Internal Anal Sphincter Achalasia & Lymphocytic Ganglionitis

These are not fledgling nations newly recognized by the UN, nor archeological marvels in Egypt, nor are these words written in a foreign language. Theses are two seperate and distinct medical problems that have been attributed to Rory's condition.

If a taxi driver tells you he doesn't know how to find your destination, you'd be annoyed. If a mechanic tells you he can't figure out why your car engine makes that knocking noise, you might be frustrated. If your lawyer tells you he doesn't know how to defend your case, you'd be concerned. But when the doctors tell you that the only diagnosis they have for your eight week old daughter is a term that generically represents a class of problems so rare that they've never heard of it, you can't help but be scared. We are currently 'all of the above'.
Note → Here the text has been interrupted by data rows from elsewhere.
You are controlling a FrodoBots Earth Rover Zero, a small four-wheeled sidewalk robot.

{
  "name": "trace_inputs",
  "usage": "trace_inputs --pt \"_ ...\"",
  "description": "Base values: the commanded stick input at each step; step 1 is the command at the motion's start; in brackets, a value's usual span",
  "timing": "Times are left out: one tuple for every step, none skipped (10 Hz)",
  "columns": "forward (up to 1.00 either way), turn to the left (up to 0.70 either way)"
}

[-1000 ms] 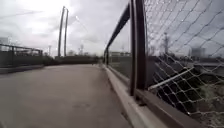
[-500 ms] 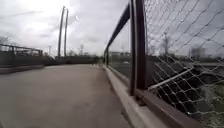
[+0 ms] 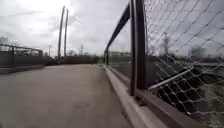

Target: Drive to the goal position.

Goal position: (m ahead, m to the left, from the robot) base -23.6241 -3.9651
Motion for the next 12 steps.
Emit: trace_inputs --pt "0.68 0.33" --pt "0.68 0.32" --pt "0.68 0.32" --pt "0.68 0.32" --pt "0.66 0.32" --pt "0.67 0.32" --pt "0.67 0.33" --pt "0.68 0.34" --pt "0.68 0.35" --pt "0.68 0.35" --pt "0.69 0.36" --pt "0.7 0.29"
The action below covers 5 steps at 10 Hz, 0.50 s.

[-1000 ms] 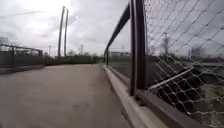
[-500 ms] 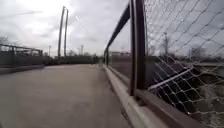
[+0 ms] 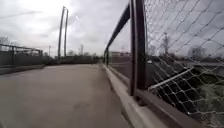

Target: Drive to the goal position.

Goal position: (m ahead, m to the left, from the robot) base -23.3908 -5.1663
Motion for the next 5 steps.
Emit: trace_inputs --pt "0.6 0.17" --pt "0.28 0.04" --pt "0.04 0.0" --pt "0.04 0.0" --pt "0.04 0.0"
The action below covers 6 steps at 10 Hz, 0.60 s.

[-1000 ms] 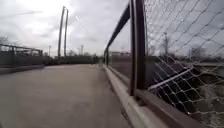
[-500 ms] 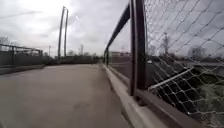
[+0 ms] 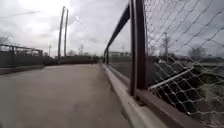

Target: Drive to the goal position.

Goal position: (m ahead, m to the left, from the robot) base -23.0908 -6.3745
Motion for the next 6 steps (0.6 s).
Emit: trace_inputs --pt "0.04 0.0" --pt "0.04 0.0" --pt "0.04 0.0" --pt "0.04 0.0" --pt "0.04 0.0" --pt "0.04 0.0"
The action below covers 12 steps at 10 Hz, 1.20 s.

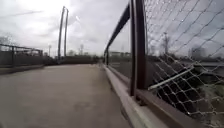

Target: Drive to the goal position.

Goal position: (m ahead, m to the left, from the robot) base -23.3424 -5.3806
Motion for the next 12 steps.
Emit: trace_inputs --pt "0.04 0.0" --pt "0.04 0.0" --pt "0.12 0.01" --pt "0.49 0.01" --pt "0.7 0.01" --pt "0.7 0.01" --pt "0.7 0.01" --pt "0.7 0.01" --pt "0.68 0.01" --pt "0.36 0.01" --pt "0.02 0.0" --pt "0.0 0.0"
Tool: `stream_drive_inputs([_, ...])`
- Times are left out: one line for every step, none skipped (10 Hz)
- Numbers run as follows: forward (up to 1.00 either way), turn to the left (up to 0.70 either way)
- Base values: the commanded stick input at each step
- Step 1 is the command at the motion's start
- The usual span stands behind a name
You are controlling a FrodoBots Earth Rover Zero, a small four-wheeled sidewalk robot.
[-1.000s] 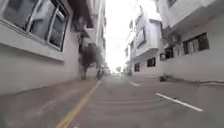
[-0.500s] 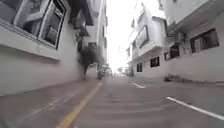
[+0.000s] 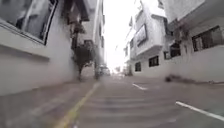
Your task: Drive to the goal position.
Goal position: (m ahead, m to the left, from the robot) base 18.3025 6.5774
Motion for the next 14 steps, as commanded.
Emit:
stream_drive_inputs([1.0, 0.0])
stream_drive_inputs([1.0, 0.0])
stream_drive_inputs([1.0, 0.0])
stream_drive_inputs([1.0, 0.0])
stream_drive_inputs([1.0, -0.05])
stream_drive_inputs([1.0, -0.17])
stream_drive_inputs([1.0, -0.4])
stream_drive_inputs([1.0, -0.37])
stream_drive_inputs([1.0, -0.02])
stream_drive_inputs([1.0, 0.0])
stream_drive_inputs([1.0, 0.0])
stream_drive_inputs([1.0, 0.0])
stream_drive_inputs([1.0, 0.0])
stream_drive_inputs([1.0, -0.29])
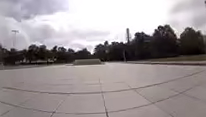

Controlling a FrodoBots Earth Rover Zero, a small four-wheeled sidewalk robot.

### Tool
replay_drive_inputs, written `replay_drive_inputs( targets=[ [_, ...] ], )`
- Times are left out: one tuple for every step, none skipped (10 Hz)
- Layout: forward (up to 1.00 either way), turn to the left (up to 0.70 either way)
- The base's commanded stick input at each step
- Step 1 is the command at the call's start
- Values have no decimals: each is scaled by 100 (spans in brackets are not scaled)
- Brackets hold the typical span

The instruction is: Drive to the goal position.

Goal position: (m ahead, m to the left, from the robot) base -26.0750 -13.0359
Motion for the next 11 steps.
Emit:
replay_drive_inputs(
  targets=[
    [0, -57],
    [0, -57],
    [0, -57],
    [0, -57],
    [0, -56],
    [0, -56],
    [0, -56],
    [0, -56],
    [0, -56],
    [0, -57],
    [0, -57]
  ],
)
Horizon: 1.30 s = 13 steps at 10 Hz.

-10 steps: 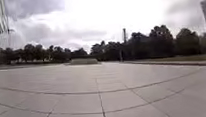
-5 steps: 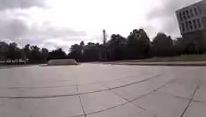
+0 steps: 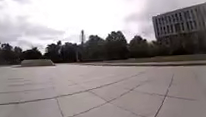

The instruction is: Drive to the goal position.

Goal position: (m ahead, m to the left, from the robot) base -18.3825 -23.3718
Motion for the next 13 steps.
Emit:
replay_drive_inputs(
  targets=[
    [0, -57],
    [0, -57],
    [0, -57],
    [0, -57],
    [0, -57],
    [0, -57],
    [0, -57],
    [0, -57],
    [0, -57],
    [0, -56],
    [0, -56],
    [0, -56],
    [0, -56]
  ],
)
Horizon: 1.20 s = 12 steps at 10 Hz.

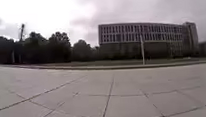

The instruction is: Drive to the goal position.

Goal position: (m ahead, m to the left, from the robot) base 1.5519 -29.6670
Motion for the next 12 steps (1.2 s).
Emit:
replay_drive_inputs(
  targets=[
    [0, -57],
    [0, -57],
    [0, -56],
    [0, -55],
    [0, -55],
    [0, -55],
    [0, -55],
    [0, -55],
    [0, -55],
    [0, -55],
    [0, -55],
    [0, -55]
  ],
)
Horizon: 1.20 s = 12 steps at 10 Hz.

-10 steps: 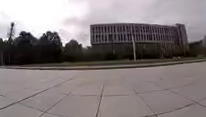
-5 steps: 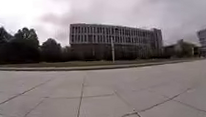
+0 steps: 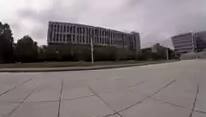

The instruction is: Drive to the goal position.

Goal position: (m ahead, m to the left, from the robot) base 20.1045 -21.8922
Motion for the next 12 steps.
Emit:
replay_drive_inputs(
  targets=[
    [0, -55],
    [0, -55],
    [0, -55],
    [0, -55],
    [0, -55],
    [0, -55],
    [0, -52],
    [0, -50],
    [0, -49],
    [0, -49],
    [0, -49],
    [0, -49]
  ],
)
We met with Dr. Fairbanks (Surgeon) and Dr. Le (Neonatologist) today to discuss the situation and path ahead. Dr. Fairbanks has had a little more time to think about, and further research the situation (I wonder if he uses Wikipedia?). Here is a synopsis of the discussion:

*It turns out, there was in fact one hit on the biopsy results. The specialist in Seattle that was sent a portion of Rory’s upper colon found what they call lymphocytic ganglionitis. As near as I understand so far, this is when the lymphocytes (white blood cells in the immune system) attack the ganglion cells, causing an inflammation in the colon. This is probably completely wrong, but there's not much immediate or obvious literature available through google, so cut me some slack. My beloved Wikipedia has failed me and remains completely silent on the issue. This one's going to take some digging to understand. Did I mention this stuff is rare? But this biopsy sample came from the transverse colon (see pic in previous post), which is up high and pretty far from the rectum where there are clearly other issues going on.

*The docs are also looking at Internal Anal Sphincter Achalasia. This is basically the same as ultrashort Hirschsprung's disease, but with the presence of ganglion cells. The sphincter muscle just doesn't function properly. So one fairly new treatment process includes injecting Botox to relax the muscle. It's not clear, but this could have a long term corrective effect, or could offer only short lived, temporary improvement. If the former, great! If the latter, well, you can't keep doing this every few weeks or months for the patients entire life, no matter what aging socialites might suggest. So the more historical corrective action is ISM, or Internal Sphincter Myectomy. They cut the sphincter muscle. This generally corrects the problem, but can leave patients with incomplete bowel control, or 'spotting'. A very awkward condition to carry with you into your teen years.

The plan is to continue on with Rory's incrementally increasing feeds, until she hits that 70 ml target. Then continue to feed her 70 ml for each feed, all the while applying rectal dilations. If she continues to respond appropriately to the rectal dilations, without distention of the bowel, we'll go home in about two weeks with a plan for feeds and dilations at home. But we can't do that forever, and the docs are still thinking over the Botox, ISM, or ileostomy for the IASA. Simultaneously, they are talking to the GI doctors to figure out a treatment for the Lymphocytic Ganglionitis, and we'll soon be getting to know those folks very well.

So where does that leave us? We've got a baby that otherwise seems very normal and unusually happy all the time, a stressed and frustrated mother that will kick, scratch, and bite before they can drag her out of the RMH or NICU, two siblings that have spent their entire summer vacation on extended sleepovers between friends' houses and the RMH, and a dad with a blog.